Toujours liés par une charte de la majorité, du moins jusqu’à nouvel ordre, les partis la formant et unis jusqu’à il y a quelques jours ont vu leur bloc se désagréger dans une course sans cadeaux à la pêche aux candidats bien placés pour remporter des circonscriptions, avec leurs leaders s’évitant au lieu de s’invitant cordialement.
Les chefs des partis formant cette majorité ne se parlent plus à propos des dossiers importants et des affaires des citoyens, sauf pour communiquer par courrier électronique sur les urgences, préférant consacrer tout leur temps aux réunions partisanes et meetings régionaux, aux choix des candidats sur les listes dressées en comité restreint, sans éviter au passage de dire en public des méchancetés aux partis adverses.

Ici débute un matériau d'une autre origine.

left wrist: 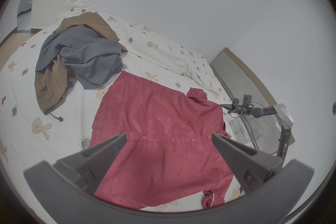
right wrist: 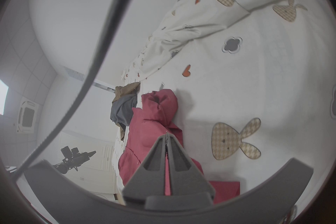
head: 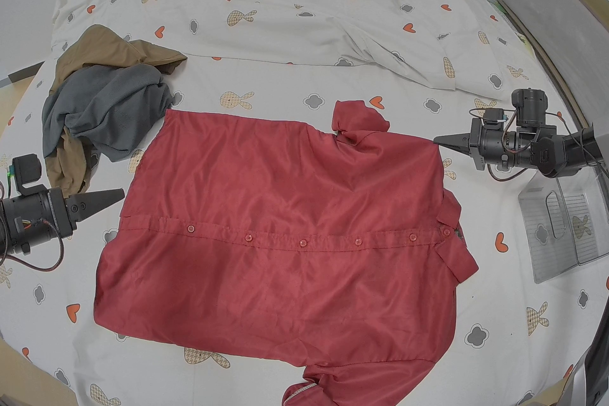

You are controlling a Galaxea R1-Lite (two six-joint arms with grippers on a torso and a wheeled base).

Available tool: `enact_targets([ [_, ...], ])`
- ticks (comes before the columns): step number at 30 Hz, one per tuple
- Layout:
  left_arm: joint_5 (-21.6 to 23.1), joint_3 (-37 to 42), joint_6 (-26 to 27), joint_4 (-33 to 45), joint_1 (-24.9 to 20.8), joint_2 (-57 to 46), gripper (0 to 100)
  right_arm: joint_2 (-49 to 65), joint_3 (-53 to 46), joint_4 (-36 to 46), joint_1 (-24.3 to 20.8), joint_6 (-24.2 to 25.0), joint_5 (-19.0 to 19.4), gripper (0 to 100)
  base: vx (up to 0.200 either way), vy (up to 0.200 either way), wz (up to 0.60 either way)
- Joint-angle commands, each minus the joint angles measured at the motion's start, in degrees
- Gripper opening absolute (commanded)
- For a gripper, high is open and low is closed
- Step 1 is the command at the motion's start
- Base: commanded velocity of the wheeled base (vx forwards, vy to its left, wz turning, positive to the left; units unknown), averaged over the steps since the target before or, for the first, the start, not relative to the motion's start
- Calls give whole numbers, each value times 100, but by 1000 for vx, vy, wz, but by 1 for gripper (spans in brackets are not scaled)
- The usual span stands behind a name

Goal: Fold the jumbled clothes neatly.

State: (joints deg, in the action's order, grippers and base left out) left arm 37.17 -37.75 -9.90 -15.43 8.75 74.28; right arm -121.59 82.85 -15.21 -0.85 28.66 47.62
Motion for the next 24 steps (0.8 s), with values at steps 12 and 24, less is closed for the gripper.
enact_targets([
  [12,1,22,-3,-4,-23,-10,100,56,-172,265,200,-212,46,100,0,0,0],
  [24,1,40,-3,-4,-40,-54,100,373,-2308,-113,1061,-1451,732,100,0,0,0],
])
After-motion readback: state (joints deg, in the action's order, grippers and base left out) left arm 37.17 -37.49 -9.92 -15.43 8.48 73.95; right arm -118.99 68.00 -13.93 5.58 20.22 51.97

Akhannouch, bien que démissionnaire de la direction du RNI, Lakjâa, membre influent à peine arrivé, ou bien un Nizar Baraka de l’Istiqlal ont animé la vie politique de ces derniers jours, non pas avec les programmes politiques présentés, mais plutôt par les critiques acerbes de la gestion publique de chacun, bien que liés par un pacte de solidarité gouvernementale qui a volé en éclats au grand jour, bien avant d’entrer dans cette période préélectorale. Ceci pousse à croire que leur union de façade n’était que du vernis s’étant dissipé avec leurs ambitions électorales et politiques.
Il ne faudra guère s’étonner alors de voir la prochaine campagne, entrant dans le vif du sujet, déraper dès le premier virage en cédant devant la poussée de ces tiraillements regrettables qui pourraient bien leur valoir, une nouvelle fois, un vote-sanction pour les renvoyer dos à dos. Mais nous n’y sommes pas encore.